Mathematics: Post your doubts here!

[$~SauD~$]

ok from "3x^2 - 6ax - y^2 = 0", you can make y^2 the subject of the formula
so, "y^2 = 3x^2 - 6ax"
then substitute "y^2" into the equation of the curve and solve for "x"

Ohhhh How stupid of me
Last question
How to solve "4x^3 - 6ax^2 -6a^2x = 0"

 

[Kumkum]

Ohhhh How stupid of me
Last question
How to solve "4x^3 - 6ax^2 -6a^2x = 0"

lol, it happens
btw i think you should check your dy/dx again
shouldn't it be "3x^2 - 6ax + y^2 = 0" instead of 3x^2 - 6ax - y^2 = 0
sorry i should have said it earlier but i think your dy/dx is wrong

 

[$~SauD~$]

lol, it happens
btw i think you should check your dy/dx again
shouldn't it be "3x^2 - 6ax + y^2 = 0" instead of 3x^2 - 6ax - y^2 = 0
sorry i should have said it earlier but i think your dy/dx is wrong

Ni, actually I make loads of Silliest mistakes -.-
STUPID me again -.- I forgot to change the sign -.- I hate it when I try to take shortcuts
anyways, Thanks a lot Kumkum.. Got My answer too
btw, you giving any exam in oct/nov? cause.. I will bug you whenever i have maths doubts :3

 

[Kumkum]

Ohhhh How stupid of me
Last question
How to solve "4x^3 - 6ax^2 -6a^2x = 0"

if ur dy/dx is "3x^2 - 6ax + y^2 = 0"
then "y^2 = 6ax - 3x^2"

after substituting into the equation of the curve and simplifying u'd get:
6a^2x - 2x^3 = 0
x[(6a^2) - (2x^2)] = 0
so,
x = 0 or 2x^2 = 6a^2
x^2 = 3a^2 (taking square root both sides)
x = +/- (sq.root3)a
since "M" is on the positive x-axis , this means the x-coordinate = (sq.root 3)a

hope i've helped

 

[Kumkum]

Ni, actually I make loads of Silliest mistakes -.-
STUPID me again -.- I forgot to change the sign -.- I hate it when I try to take shortcuts
anyways, Thanks a lot Kumkum.. Got My answer too
btw, you giving any exam in oct/nov? cause.. I will bug you whenever i have maths doubts :3

it's ok...but be careful next time and ur welcome
yeah m giving maths, bio, phy nd chem
not a problem, i'll try my best to help you

 

[Khadija_1234]

How to solve the inequality: x-x^3 < 0
please help

 

[♫Prince Shah♫]

i dont knw anything abt quadratics can u teach me tat damn!

 

[JalalKaiser]

 

[JalalKaiser]

i dont knw anything abt quadratics can u teach me tat damn!

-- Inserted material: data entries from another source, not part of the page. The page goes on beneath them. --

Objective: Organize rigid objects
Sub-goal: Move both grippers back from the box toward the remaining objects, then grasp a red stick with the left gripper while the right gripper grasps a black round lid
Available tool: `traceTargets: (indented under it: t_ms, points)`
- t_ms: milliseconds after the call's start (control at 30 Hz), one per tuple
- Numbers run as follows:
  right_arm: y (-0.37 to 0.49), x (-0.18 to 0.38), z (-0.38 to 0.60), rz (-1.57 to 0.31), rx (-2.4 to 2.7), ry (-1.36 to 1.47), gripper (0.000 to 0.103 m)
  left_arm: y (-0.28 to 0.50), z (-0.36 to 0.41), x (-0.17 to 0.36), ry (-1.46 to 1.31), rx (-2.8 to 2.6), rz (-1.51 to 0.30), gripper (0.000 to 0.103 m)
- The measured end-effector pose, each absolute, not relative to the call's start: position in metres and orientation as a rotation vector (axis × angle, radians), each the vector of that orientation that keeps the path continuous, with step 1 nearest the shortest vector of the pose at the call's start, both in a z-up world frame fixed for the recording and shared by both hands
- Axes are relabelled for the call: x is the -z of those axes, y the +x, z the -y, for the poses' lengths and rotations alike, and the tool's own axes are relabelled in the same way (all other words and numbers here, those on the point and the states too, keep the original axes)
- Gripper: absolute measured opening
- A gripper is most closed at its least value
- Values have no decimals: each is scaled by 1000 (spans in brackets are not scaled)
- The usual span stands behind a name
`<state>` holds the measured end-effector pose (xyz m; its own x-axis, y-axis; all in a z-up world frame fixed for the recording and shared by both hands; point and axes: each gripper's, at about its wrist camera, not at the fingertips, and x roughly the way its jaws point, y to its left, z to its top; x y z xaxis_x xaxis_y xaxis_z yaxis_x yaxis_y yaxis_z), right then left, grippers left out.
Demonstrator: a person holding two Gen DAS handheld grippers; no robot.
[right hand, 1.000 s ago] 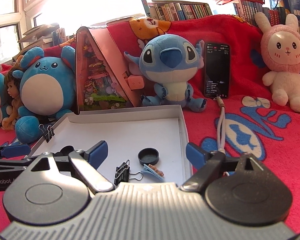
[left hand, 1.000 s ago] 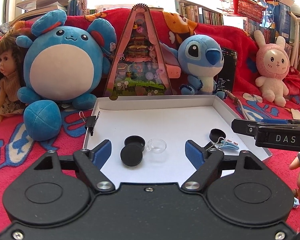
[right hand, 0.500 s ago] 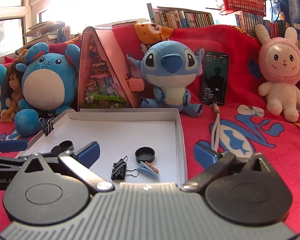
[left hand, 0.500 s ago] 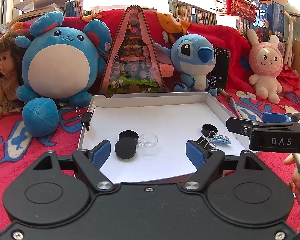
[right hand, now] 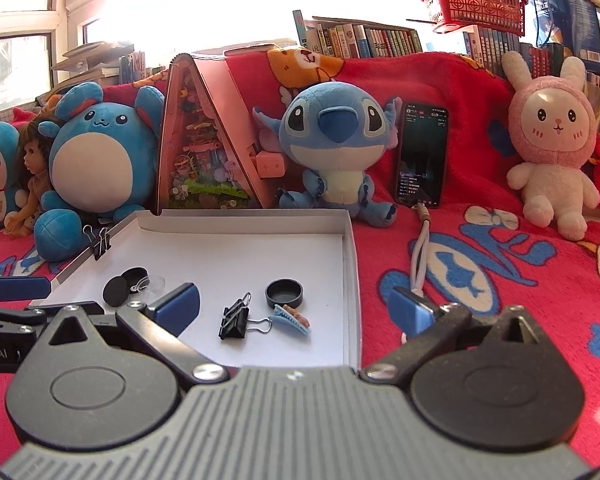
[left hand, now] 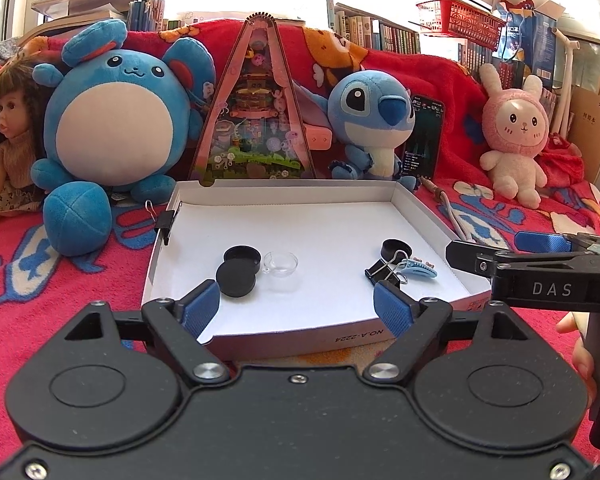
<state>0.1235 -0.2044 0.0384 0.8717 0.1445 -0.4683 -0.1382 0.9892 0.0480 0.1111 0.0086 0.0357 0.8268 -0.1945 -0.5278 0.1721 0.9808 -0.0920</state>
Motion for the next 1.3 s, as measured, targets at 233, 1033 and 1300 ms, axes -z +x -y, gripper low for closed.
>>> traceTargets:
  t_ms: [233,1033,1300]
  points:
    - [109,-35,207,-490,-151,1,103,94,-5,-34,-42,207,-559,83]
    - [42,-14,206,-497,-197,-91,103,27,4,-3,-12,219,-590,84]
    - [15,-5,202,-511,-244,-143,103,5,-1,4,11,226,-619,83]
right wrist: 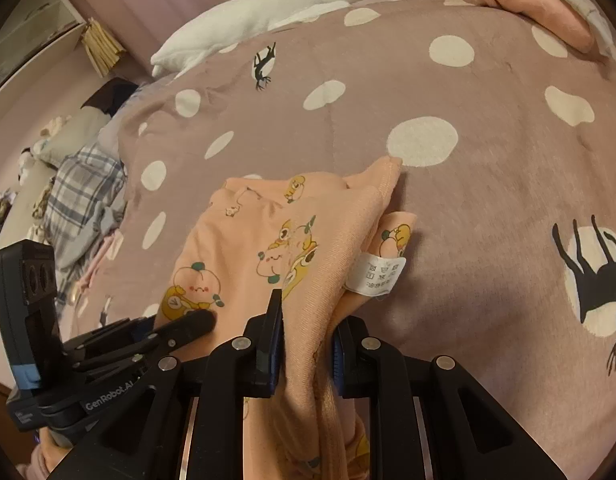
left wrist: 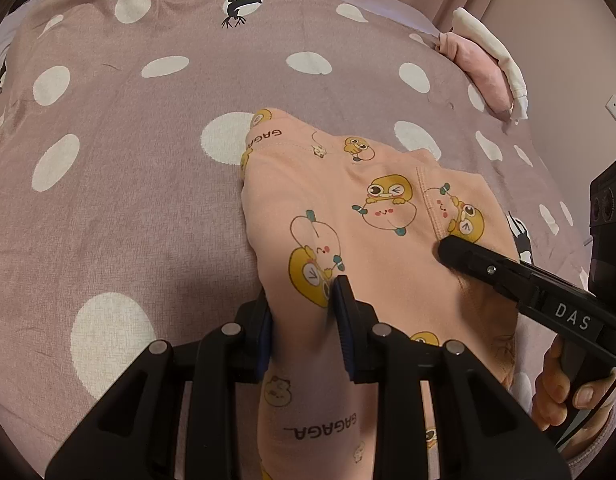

What you find attached is all there is to it, honestly!

 

[kaushar]

Ok. So we have
OA (1i, -2j, 2k) and OB (3i, pJ, qK)

for i) It says both are parallel. The clue is the "i" in both vectors. It goes from 1 to 3. Therefore "x3" OA to get to OB.

So
-2 x "3" = -6 = p
2 x "3" = 6 = q

for ii) it says 90 degrees which means the dot product =0
(1,-2, 2) and (3, p, 2p)
so:
(1 x 3) + (-2 x p) + (2 x 2p) = o
3 - 2p + 4p = 0
2p = -3
p=-3/2

finally iii)

AB means b-a (for e.g CB means b-c, AD means d-a etc etc)
so: (3, 1, 8) - (1, -2, 2) = (2, 3, 6)

To get the Unit vector first find the Magnitude of it which is Square root of (2^2 + 3^2 + 6^2)
Which is square root of 49 ==> 7

Lastly you gotta divide vector by this number.
Hope you understood!

yep i understood thnks a lot...

 

[kaushar]

thnks ...

 

[Dudu]

I'm not sure i understand it either by if you did the first part correctly you should have no trouble finding the answer.
You already found that OC = r x Sin θ and BC = r x Cos θ

r = 10 and θ = Pie/5

So: 10 x Sin (pie/5) = OC = 5.87
and: 10 x Cos (pie/5) = BC = 8.09

5.87 x 8.09 x 1/2 = 23.7

 

[salvatore]

There are two questions that are really troubling me.. they look quite simple though. Could someone please help me solve it?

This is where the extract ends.